In this question https://gateoverflow.in/2156/gate2012_45 marks is given to all by IIT D ..so you understand now you can take any one among 1 or 2  .

And this question https://gateoverflow.in/1794/gate2014-1-27  correct answer comes in a range between 1100-1300 , where 1100 comes from taking window size 2 and 1200 comes by taking window size 1

In congestion avoidance, we increase window size either by 1 or 2..

This is correct statement .

0

@Bikram Sir

t=7 =>2mss

t=8, =>4mss

t=9, =>8mss( Slow start threshold =5MSS)

t=10, =>9mss.(Now,Congestion avoidance starts)

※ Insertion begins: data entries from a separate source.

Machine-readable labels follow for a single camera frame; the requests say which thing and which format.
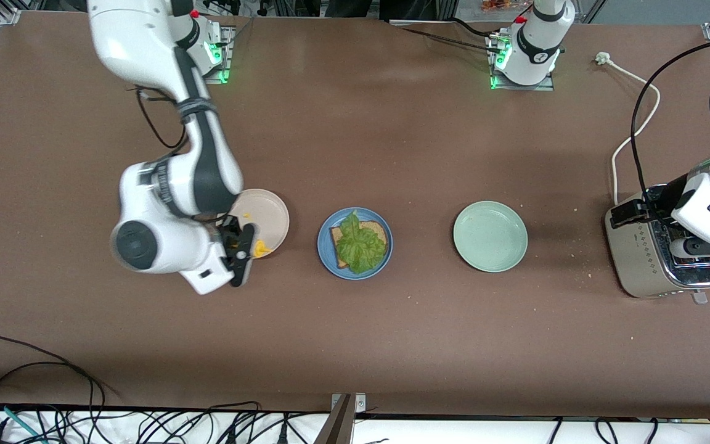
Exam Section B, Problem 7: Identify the yellow mustard squeeze bottle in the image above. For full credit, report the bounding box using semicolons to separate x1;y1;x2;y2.
242;213;273;260

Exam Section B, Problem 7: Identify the green lettuce leaf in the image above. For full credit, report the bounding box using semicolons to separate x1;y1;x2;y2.
335;210;388;275

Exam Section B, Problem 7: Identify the toasted bread slice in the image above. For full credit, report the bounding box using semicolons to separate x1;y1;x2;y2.
329;220;390;270

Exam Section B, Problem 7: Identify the beige round plate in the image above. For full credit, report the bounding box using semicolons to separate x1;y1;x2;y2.
229;188;290;258

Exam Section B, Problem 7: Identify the blue round plate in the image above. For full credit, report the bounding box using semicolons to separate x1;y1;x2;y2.
318;207;394;281

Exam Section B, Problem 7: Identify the pale green round plate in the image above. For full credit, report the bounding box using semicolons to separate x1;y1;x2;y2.
452;200;529;273

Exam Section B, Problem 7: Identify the beige chrome two-slot toaster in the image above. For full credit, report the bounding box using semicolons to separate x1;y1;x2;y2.
605;183;710;305

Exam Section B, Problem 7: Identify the white power cord plug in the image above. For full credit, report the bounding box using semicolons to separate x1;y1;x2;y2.
595;52;662;207

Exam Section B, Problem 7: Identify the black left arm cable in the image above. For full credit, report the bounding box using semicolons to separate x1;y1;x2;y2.
631;38;710;213

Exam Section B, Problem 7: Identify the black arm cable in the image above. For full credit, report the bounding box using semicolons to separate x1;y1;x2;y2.
126;85;190;150
631;38;710;213

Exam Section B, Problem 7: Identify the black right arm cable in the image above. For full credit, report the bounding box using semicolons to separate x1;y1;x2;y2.
126;85;190;150

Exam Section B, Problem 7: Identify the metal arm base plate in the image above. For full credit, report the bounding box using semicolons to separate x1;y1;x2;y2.
204;25;236;84
488;31;556;92

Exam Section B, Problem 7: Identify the small metal table bracket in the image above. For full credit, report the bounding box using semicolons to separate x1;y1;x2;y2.
330;393;367;415

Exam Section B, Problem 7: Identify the long looping black cable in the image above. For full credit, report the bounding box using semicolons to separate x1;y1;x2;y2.
0;336;107;432

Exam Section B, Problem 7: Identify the dark grey metal post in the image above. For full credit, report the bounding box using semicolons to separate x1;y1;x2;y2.
312;395;356;444

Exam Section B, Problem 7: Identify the teal cable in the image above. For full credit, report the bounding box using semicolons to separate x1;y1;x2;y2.
0;401;44;444

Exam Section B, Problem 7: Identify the black base supply cable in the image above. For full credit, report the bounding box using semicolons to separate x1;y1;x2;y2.
392;17;505;55

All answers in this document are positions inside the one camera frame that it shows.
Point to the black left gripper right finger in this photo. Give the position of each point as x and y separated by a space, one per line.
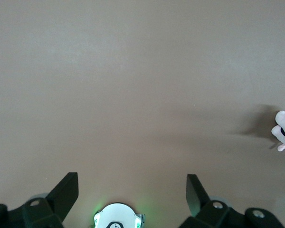
204 213

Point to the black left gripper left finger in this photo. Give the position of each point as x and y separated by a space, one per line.
57 204

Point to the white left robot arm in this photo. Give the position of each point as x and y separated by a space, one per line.
116 213

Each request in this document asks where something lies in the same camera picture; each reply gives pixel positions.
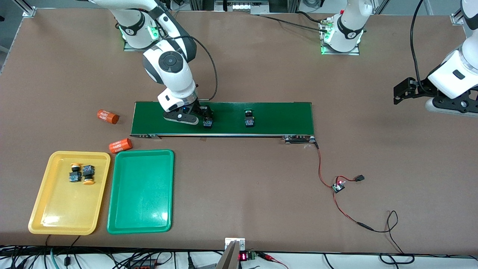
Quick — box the red alligator clip lead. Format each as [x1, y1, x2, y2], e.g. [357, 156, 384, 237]
[257, 252, 289, 269]

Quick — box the yellow plastic tray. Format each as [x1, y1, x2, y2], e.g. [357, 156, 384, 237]
[28, 151, 111, 236]

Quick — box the grey camera pole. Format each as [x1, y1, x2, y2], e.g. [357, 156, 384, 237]
[216, 240, 241, 269]

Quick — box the red black power wire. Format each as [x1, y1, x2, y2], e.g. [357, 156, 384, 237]
[332, 191, 406, 255]

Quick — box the red black conveyor wire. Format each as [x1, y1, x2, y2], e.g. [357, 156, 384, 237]
[316, 141, 336, 187]

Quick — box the green plastic tray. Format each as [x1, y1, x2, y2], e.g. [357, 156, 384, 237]
[107, 149, 175, 235]

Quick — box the aluminium frame profile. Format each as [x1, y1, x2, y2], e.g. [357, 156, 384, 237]
[11, 0, 36, 18]
[450, 0, 465, 25]

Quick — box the black connector with wire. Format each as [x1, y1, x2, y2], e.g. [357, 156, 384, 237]
[336, 174, 365, 183]

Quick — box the black table cable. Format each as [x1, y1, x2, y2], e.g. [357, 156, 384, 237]
[258, 10, 329, 32]

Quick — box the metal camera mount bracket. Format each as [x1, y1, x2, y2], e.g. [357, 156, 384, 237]
[224, 238, 246, 251]

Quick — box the orange 4680 cylinder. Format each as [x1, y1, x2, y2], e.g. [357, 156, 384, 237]
[97, 109, 120, 125]
[108, 138, 133, 154]

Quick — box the yellow push button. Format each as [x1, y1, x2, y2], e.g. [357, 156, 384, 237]
[69, 163, 83, 183]
[82, 165, 95, 186]

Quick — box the green conveyor belt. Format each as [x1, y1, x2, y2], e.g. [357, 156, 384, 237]
[130, 101, 318, 144]

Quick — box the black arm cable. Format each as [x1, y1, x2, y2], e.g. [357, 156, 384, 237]
[410, 0, 428, 94]
[161, 11, 218, 102]

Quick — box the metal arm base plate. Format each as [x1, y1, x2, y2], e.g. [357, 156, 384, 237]
[320, 17, 361, 56]
[123, 10, 167, 52]

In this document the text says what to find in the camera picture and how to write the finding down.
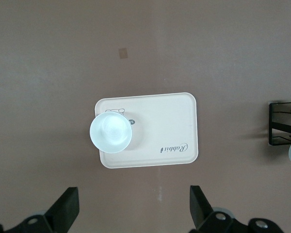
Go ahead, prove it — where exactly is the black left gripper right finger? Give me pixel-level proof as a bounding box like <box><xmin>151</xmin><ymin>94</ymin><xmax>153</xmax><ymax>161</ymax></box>
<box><xmin>190</xmin><ymin>185</ymin><xmax>284</xmax><ymax>233</ymax></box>

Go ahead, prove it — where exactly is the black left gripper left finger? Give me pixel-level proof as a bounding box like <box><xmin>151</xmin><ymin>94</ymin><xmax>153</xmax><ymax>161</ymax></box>
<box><xmin>0</xmin><ymin>187</ymin><xmax>80</xmax><ymax>233</ymax></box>

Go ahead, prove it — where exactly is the white bowl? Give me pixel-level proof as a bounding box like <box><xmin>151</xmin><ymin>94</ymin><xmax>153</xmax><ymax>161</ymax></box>
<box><xmin>89</xmin><ymin>112</ymin><xmax>133</xmax><ymax>154</ymax></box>

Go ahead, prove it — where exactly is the beige rabbit print tray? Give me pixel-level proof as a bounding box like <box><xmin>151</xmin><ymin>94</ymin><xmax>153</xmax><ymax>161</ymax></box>
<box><xmin>94</xmin><ymin>92</ymin><xmax>198</xmax><ymax>169</ymax></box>

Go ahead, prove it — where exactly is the black wire cup rack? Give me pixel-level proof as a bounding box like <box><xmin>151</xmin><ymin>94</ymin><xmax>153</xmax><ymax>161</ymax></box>
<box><xmin>268</xmin><ymin>101</ymin><xmax>291</xmax><ymax>146</ymax></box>

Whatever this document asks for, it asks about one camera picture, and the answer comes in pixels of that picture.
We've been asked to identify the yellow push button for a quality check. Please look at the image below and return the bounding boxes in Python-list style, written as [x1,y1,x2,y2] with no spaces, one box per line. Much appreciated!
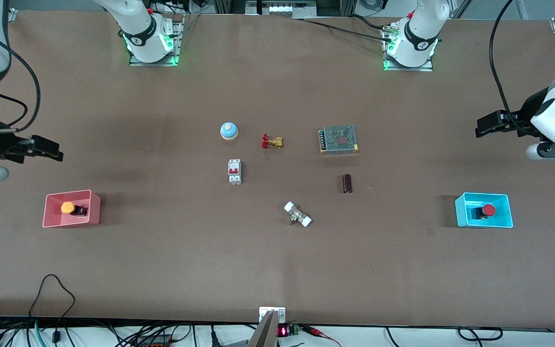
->
[61,201,89,217]

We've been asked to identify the red clip lead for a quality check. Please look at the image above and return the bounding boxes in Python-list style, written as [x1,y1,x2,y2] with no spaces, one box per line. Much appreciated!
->
[302,325,343,347]

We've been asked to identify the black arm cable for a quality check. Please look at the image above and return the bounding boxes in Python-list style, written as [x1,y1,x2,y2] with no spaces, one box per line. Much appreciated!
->
[489,0,536,133]
[0,23,42,133]

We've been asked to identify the metal valve white ends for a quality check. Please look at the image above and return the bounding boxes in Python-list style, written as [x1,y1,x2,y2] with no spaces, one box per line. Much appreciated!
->
[283,201,313,228]

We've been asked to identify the metal mesh power supply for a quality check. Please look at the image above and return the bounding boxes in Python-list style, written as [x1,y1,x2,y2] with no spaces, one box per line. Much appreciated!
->
[318,124,359,155]

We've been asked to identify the cyan plastic box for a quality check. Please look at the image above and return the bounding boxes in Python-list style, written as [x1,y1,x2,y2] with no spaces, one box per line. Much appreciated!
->
[454,192,514,228]

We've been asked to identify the red push button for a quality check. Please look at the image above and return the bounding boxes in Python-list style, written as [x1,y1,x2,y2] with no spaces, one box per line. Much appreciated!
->
[471,203,497,220]

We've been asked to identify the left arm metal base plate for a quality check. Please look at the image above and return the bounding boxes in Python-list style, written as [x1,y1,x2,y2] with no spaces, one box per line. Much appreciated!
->
[383,22,435,72]

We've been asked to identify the black table cable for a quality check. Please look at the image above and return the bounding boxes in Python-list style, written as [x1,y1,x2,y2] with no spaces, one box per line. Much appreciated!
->
[301,18,394,39]
[349,13,391,30]

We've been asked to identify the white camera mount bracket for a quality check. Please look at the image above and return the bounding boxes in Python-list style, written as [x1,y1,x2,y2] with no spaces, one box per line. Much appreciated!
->
[258,307,286,324]

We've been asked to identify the black coiled cable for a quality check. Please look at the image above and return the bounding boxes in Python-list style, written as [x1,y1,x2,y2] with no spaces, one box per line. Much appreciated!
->
[457,327,503,342]

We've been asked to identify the pink plastic box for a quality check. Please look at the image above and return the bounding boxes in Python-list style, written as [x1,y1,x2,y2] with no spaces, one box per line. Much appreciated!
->
[42,190,101,228]

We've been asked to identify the grey metal mount bar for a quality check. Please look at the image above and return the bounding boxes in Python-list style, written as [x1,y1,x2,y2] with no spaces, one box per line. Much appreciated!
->
[248,310,278,347]

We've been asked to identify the orange black device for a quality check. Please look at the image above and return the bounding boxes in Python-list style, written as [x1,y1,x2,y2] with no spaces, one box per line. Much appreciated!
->
[135,334,174,347]

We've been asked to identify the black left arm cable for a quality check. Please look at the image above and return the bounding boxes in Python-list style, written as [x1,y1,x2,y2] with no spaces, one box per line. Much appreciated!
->
[489,0,536,133]

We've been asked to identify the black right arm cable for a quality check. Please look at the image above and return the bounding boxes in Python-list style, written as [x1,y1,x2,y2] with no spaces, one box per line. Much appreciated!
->
[0,23,42,133]

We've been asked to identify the aluminium frame equipment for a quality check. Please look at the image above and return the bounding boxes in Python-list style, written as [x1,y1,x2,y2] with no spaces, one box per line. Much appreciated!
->
[245,0,317,19]

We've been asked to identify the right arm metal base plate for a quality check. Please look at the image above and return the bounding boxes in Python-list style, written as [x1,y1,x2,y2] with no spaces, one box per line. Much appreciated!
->
[129,14,183,67]

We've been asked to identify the black looped cable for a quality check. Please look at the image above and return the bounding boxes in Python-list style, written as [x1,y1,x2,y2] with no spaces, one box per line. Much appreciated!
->
[28,274,77,333]

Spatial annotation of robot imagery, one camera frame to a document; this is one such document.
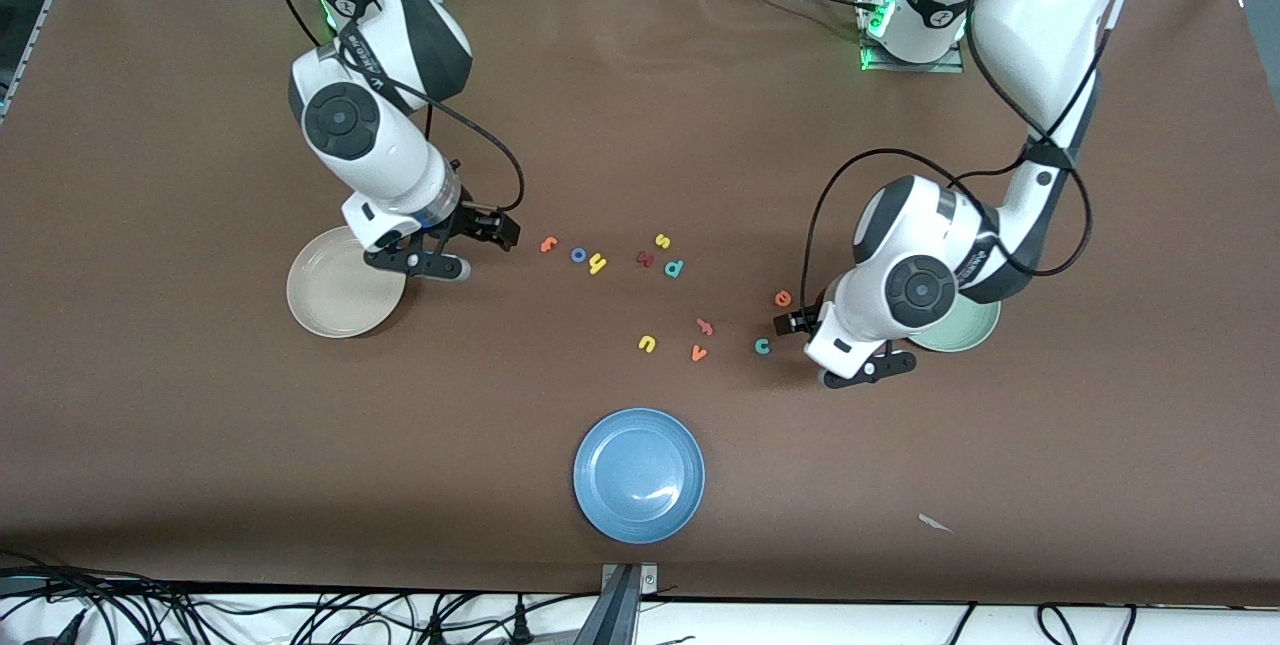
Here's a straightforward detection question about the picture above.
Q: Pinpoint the blue plate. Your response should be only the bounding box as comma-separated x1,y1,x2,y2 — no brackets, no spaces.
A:
573,408,706,545

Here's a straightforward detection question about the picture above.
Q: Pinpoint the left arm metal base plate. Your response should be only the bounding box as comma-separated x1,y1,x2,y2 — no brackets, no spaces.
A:
860,0,966,74

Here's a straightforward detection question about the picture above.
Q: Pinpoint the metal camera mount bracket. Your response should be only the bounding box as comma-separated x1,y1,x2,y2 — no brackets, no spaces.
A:
575,563,659,645

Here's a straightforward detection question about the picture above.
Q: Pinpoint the black cable bundle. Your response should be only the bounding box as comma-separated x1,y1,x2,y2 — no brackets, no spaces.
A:
0,550,601,645

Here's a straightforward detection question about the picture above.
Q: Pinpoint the looped black cable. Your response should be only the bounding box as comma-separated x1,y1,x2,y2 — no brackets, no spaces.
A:
1037,603,1081,645

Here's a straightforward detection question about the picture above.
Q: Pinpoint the beige brown plate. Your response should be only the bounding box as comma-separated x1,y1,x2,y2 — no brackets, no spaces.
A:
286,225,408,339

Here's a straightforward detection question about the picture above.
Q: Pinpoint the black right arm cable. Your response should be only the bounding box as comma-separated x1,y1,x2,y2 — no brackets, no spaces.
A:
215,0,526,216

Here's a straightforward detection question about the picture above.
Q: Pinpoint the green plate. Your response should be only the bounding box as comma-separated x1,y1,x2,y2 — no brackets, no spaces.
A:
905,295,1002,354

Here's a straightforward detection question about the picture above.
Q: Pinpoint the brown paper table cover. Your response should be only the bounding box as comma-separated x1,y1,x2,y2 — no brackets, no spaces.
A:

So at the end of 10th sucessful transmission ,the the congestion window size will be (9+1) = 10mss.

Why is it wrong?

+4

@  VS

t=7 =>2mss

t=8, =>4mss

t=9, =>5mss  (  rebegins with 1 MSS )

t=10, =>6mss.

So at the end of 10th sucessful transmission ,the the congestion window size will be (6+1) = 7 mss.

see the above answer carefully .

+3

@Bikram sir

The question says AIMD in one place and slow start in other place. According to this video:

AIMD increases one congestion window one packet at a time whereas slow start goes exponential. How should one know whether the question is asking for AiMD  or slow start?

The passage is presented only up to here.